Adına “tam kapanma” dedikleri büyük çoğunluğu yaşamları tehlikeye atılarak çalışmak zorunda bırakılan emekçilerden oluşan 16 milyonu aşkın kişiye sokaklara çıkma izni verilirken ve toplum sağlığını tehlikeye atan pek çok uygulama varken, torunuyla markete giden emekliye bir aylık emekli aylığını aşan miktarda ceza kesilmesine ne demeli örneğin? Veya virüsü yayıcı değil, yok edici etkisi olan alkolün içecek olarak satılmasının; yanı sıra pil, ampul, defter, kitap, çamaşır, bardak, çanak gibi ürünlerin satışının “suç” sayılmasını nasıl açıklamalı? Ya da denize giren üç kişiden iki yabancıya izin verip Türkiyeli’ye ceza kesmeyi, fıkralardan başka nerelere sığdırmalı? 

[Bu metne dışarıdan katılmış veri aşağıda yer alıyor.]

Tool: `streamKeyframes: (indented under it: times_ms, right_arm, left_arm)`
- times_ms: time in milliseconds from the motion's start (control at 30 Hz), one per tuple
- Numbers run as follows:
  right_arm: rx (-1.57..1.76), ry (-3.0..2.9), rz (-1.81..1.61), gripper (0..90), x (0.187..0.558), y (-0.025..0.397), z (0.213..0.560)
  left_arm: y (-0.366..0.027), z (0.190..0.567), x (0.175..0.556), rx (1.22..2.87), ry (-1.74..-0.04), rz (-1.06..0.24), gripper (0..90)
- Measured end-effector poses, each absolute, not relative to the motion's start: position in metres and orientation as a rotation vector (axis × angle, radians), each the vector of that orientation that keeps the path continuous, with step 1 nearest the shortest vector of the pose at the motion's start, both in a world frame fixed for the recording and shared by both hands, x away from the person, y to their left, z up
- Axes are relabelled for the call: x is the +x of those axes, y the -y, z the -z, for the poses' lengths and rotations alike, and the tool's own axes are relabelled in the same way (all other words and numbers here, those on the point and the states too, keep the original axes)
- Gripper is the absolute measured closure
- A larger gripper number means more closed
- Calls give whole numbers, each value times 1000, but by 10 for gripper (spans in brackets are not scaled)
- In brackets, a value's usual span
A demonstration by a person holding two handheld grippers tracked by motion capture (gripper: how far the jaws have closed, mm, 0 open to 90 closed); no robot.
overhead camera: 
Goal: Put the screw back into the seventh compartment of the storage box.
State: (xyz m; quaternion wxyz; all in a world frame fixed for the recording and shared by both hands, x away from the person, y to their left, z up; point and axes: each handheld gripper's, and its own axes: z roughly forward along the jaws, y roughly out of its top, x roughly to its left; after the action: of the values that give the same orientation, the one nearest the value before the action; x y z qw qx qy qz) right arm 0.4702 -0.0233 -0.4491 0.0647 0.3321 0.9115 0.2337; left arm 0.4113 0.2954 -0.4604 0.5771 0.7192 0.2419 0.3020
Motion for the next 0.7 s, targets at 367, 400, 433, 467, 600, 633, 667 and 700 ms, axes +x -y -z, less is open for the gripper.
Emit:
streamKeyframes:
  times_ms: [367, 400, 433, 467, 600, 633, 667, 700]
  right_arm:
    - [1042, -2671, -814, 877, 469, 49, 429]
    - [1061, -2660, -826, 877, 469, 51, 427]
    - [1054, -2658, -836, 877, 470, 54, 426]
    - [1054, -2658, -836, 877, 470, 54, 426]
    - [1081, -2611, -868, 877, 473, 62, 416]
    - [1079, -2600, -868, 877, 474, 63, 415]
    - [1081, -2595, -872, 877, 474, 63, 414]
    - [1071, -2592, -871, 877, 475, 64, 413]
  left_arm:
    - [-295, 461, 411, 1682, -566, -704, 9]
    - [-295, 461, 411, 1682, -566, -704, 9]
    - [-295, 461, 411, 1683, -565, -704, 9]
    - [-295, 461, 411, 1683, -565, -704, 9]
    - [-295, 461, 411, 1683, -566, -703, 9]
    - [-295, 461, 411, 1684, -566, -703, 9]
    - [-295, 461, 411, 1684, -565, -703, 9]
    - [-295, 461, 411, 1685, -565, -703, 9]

Açıklanamaz bir durumu yaşıyoruz velhasıl! Sarayın iletişim “erbabı”, hukukçu tayfası, kadrolu medya soytarıları...  tümü bir araya gelse “suç” üretmekteki bu absürtlüklere mantıklı bir açıklama bulamazlar.

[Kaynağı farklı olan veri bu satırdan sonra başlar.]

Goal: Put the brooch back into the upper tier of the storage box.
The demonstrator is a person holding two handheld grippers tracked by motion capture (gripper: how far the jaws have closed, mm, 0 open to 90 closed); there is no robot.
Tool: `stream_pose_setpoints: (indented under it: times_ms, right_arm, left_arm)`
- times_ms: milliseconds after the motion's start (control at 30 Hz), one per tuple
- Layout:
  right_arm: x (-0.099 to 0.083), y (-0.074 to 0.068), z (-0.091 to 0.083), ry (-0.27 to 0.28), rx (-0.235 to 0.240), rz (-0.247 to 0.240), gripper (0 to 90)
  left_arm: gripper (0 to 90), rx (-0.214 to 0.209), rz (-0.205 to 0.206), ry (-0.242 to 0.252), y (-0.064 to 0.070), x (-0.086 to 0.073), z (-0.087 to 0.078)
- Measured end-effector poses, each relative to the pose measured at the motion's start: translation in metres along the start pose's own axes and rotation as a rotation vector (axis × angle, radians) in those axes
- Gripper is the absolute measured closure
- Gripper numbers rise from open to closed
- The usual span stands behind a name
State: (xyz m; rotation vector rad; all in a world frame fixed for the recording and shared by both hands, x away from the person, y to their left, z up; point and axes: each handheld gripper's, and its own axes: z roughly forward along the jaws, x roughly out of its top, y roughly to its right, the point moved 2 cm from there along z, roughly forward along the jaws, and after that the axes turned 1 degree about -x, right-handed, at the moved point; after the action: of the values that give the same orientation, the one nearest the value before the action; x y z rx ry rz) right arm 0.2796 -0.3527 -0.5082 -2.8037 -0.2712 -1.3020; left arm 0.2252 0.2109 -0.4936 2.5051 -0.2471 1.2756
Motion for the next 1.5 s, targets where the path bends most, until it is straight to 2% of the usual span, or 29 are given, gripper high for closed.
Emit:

Ama Emniyet Müdürlüğü'nün yayımladığı "Toplumsal olaylarda, polisin halka, öğrencilere, sivil toplum üyelerine yönelik coplu, biber gazlı şiddetin belgelenmesini engellemek için görüntü alınmasını yasaklayan genelge"sini bunlardan ayrı tutmak gerekir. Diğerleri gibi mantıksız değildir çünkü. O genelgeyle üretilen “suç”, devletin yüz yıllık “suçunu örterek iktidarını yürütme” geleneğinin devamıdır! Farklı olarak bugün devlet, ayrımcılığa uğrayan halklar ve toplum kesimleri içine -Ermeniler, Rumlar, Kürtler, Aleviler, kadınlar, emekçiler, sosyalistlerin yanı sıra- AKP iktidarında işsiz kalan, yoksullaşan işçi, esnaf, köylü, memur... herkesi almıştır ki onlar da bir avuç sermayedar ile AKP/MHP yandaşı dışında kalan nüfusun tümüdür!

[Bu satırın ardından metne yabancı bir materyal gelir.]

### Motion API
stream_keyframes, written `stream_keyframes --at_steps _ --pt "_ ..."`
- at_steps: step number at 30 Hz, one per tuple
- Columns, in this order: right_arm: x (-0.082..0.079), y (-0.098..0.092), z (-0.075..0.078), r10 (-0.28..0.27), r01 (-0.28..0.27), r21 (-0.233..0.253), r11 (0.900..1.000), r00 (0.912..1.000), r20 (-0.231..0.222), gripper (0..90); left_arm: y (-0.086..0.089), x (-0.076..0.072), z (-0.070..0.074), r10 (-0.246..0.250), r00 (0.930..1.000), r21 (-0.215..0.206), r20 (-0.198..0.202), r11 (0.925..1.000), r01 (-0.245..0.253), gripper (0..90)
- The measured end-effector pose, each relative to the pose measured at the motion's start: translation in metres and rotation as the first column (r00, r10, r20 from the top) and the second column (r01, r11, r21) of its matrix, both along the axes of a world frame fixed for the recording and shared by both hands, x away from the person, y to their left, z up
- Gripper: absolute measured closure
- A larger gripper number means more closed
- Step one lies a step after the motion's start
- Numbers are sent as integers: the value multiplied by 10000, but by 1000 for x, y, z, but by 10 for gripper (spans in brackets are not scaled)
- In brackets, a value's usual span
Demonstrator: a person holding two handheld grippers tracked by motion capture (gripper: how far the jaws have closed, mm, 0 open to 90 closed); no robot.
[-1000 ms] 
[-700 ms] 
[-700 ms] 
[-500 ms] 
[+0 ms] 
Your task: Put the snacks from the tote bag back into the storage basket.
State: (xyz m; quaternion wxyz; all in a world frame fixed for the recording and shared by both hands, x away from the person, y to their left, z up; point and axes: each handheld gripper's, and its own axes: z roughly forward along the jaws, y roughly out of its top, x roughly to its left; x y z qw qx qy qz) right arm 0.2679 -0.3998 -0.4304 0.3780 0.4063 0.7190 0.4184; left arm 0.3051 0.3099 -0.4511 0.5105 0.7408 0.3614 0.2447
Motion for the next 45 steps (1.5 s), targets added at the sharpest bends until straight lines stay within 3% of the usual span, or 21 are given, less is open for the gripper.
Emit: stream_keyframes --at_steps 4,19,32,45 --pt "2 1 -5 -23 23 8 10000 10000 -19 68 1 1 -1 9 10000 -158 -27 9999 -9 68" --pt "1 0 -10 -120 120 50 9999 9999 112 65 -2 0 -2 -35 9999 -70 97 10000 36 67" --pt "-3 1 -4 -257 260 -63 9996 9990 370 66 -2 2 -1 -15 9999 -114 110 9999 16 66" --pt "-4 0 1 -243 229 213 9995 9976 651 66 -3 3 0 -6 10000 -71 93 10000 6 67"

Son anketler, toplumun AKP'den gün be gün kopuşunu, desteğin azalışını açıkça göstermektedir. Buna bakarak kimileri -başta Kılıçdaroğlu- önümüzdeki ilk seçimlerde AKP'den kurtuluşun müjdesini vermektedir! “Ham bir hayal”dir bu. Zira toplumsal muhalefet demokrasi, adalet, özgürlük talebini örgütlenerek mücadeleye dönüştürmeden, toplumsal güç ilişkilerini değiştirmeden sadece sandıkta oy vererek; iktidarda kalmak için en akıl almaz şeyleri bile yapan/daha da yapacak olan otokratik bir iktidardan kurtulmayı ummak, iktidarın ürettiği suçlar kadar absürttür!